Des prostituées en silicones créent la polémique en France

Des poupées gonflables exposées dans un festival culturel du sexe en Chine en 2013 (illustration) Copyright de l’image Getty Images
Image caption Des poupées gonflables exposées dans un festival culturel du sexe en Chine en 2013 (illustration)

En France, une maison close proposant des poupées en silicones comme prostituées est au cœur de la polémique.

Des élus communistes au Conseil de Paris vont demander sa fermeture.

L'entreprise Xdolls propose depuis début février à ses clients des rencontres tarifées avec des poupées de taille presque humaine, dans un appartement discret.

Sur leur site internet, plusieurs poupées sont proposées et les prix varient 89 euros pour 1h en solo 149 euros pour 2h en solo, 120 euros pour 1H en couple.

Il faut ajouter 19 euros pour avoir l'option réalité virtuelle.

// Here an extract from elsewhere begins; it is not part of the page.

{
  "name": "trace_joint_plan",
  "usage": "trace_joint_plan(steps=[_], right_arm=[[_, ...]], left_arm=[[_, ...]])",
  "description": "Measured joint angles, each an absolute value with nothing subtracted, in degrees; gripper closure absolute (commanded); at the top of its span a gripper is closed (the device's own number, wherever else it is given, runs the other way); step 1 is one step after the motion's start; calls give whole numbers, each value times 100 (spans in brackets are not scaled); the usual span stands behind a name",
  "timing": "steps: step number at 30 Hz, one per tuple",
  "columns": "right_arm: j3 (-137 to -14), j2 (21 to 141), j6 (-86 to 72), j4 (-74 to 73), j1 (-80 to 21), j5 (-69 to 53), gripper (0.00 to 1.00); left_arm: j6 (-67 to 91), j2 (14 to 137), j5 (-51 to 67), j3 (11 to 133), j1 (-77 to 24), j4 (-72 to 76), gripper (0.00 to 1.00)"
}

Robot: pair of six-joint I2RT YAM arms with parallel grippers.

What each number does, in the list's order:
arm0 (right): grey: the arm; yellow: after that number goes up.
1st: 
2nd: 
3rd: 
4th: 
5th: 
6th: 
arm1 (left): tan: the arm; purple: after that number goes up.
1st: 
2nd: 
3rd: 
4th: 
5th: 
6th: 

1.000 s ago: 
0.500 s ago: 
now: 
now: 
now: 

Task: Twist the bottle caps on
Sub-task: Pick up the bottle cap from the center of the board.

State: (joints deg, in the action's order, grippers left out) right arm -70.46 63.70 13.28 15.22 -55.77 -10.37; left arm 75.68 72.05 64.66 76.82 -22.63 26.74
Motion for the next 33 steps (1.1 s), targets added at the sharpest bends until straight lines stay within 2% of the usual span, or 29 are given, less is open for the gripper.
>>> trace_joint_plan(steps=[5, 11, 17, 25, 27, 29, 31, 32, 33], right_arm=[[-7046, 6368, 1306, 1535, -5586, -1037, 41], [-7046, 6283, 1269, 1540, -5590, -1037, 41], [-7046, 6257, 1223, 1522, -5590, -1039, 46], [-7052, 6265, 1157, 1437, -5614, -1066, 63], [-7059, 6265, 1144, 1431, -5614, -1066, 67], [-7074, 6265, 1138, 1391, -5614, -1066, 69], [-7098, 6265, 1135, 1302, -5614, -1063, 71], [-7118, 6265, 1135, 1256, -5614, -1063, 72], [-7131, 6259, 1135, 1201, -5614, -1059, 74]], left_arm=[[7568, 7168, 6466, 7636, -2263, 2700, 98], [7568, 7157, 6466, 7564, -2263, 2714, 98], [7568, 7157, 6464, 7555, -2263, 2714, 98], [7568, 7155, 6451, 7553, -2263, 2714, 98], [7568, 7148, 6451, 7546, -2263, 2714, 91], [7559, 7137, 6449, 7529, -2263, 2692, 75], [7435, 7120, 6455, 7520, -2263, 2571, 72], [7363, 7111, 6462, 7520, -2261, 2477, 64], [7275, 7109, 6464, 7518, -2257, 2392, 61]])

Copyright de l’image X Doll
Image caption Sofia, une des poupées proposées sur le site X Doll

L'établissement, ouvert sous le statut de "salle de jeux", "détourne la loi en proposant aux clients dans un lieu clos des prostituées en silicone", déplore le groupe communiste.

Il entend demander cette semaine à la Ville "d'étudier les procédures juridiques" en vue de le fermer.

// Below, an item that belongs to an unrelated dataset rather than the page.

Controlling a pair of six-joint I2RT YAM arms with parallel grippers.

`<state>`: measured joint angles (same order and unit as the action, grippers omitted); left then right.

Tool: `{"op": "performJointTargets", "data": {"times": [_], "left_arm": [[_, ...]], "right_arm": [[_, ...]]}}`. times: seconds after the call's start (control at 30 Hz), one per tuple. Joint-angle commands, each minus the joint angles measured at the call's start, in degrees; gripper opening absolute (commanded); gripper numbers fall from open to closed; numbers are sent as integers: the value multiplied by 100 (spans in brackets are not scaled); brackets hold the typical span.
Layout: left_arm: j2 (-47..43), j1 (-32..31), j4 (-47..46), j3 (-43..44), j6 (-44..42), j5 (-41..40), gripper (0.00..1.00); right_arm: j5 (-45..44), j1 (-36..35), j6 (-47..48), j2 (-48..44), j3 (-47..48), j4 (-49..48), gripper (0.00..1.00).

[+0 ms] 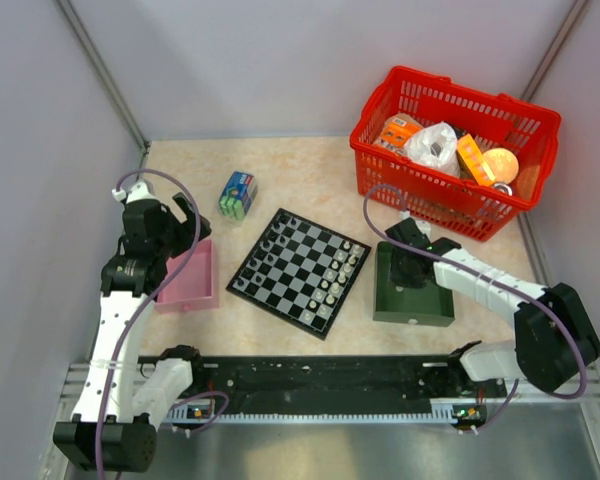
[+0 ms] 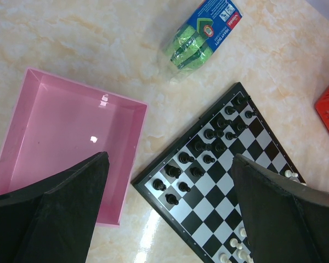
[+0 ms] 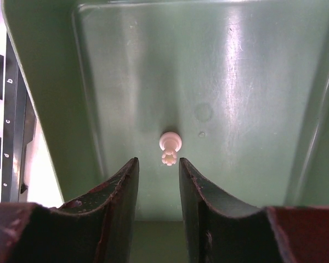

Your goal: Set up the chess pieces on the board

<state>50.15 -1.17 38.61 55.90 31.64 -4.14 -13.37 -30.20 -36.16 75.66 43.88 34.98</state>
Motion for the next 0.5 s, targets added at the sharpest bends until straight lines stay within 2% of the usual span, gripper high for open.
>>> {"op": "performJointTargets", "data": {"times": [0.0,0.47], "left_arm": [[3,38,-214,44,9,-60,99],[-23,38,-187,53,0,-96,99]], "right_arm": [[-52,58,83,72,-20,-229,35],[-211,128,224,133,-107,-237,32]]}}
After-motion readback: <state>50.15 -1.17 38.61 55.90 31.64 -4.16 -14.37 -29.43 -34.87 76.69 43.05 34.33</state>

Selon le président du groupe, Nicolas Bonnet-Oulaldj, ces poupées louées à l'heure "renvoient une image dégradée des femmes, avec des ambiances sonores qui peuvent évoquer le viol".

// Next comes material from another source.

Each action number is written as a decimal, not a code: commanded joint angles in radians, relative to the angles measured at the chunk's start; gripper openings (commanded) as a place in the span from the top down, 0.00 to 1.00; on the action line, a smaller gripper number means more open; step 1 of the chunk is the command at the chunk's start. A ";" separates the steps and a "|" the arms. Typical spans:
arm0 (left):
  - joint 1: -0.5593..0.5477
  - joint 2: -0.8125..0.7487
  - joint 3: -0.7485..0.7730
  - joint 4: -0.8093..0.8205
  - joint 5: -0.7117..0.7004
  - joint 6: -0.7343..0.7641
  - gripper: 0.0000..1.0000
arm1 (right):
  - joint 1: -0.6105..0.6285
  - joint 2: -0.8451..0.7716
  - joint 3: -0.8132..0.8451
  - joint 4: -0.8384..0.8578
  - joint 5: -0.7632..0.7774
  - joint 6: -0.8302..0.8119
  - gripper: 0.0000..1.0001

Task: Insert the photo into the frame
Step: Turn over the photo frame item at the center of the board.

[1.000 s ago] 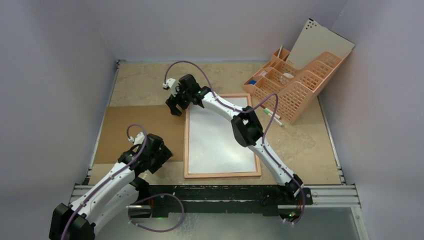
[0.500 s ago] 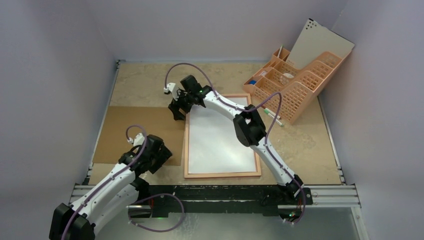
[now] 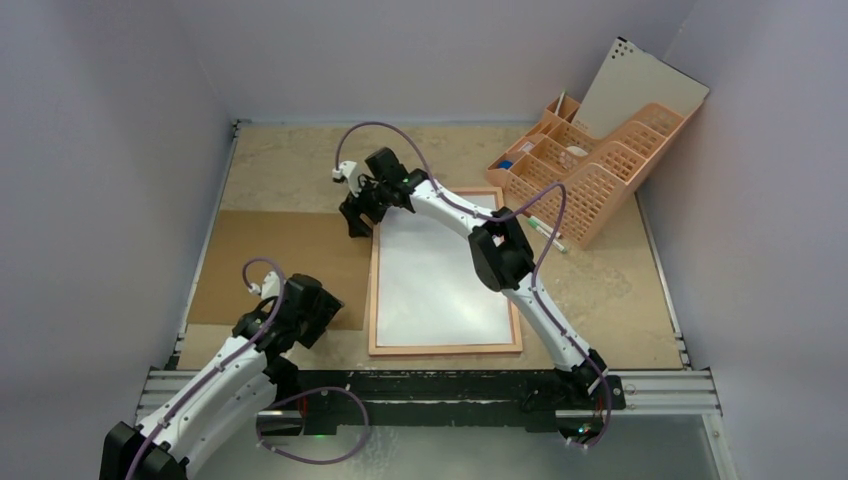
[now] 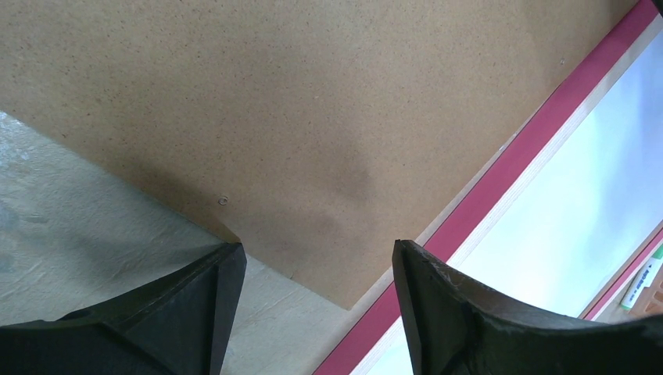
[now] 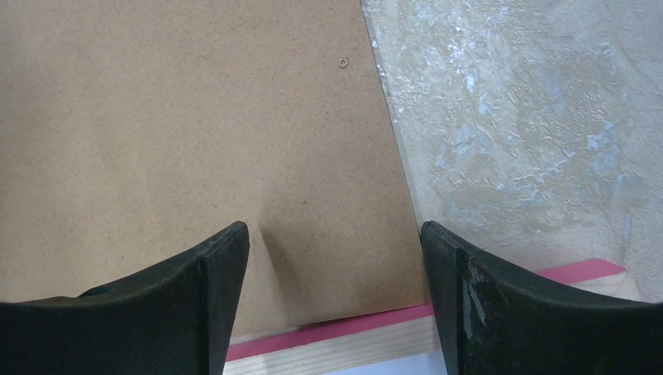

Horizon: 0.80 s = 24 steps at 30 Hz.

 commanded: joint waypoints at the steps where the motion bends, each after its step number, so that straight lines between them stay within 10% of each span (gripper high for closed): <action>1: 0.005 0.009 -0.054 0.067 0.044 -0.036 0.28 | 0.019 -0.039 -0.016 -0.080 -0.158 0.067 0.19; 24: 0.005 0.037 -0.059 0.096 0.047 0.055 0.31 | 0.024 -0.239 -0.201 0.078 -0.351 0.193 0.27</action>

"Nous voulons une clarification par rapport à la loi", a-t-il ajouté.

La maire socialiste de Paris, Anne Hidalgo, a réagi déclarant que c'était "loin des préoccupations municipales".

"Vouloir interdire un commerce de fourniture d'objets sexuels, qui relève pourtant de la liberté individuelle entre adultes consentants, n'est pas légal", a réagi de son côté le président du groupe centriste Eric Azière.

"On étouffe en France de cette hyper-réglementation qui interdit tout, à commencer par le plaisir ... 50 ans après mai 68 ... c'est un comble !".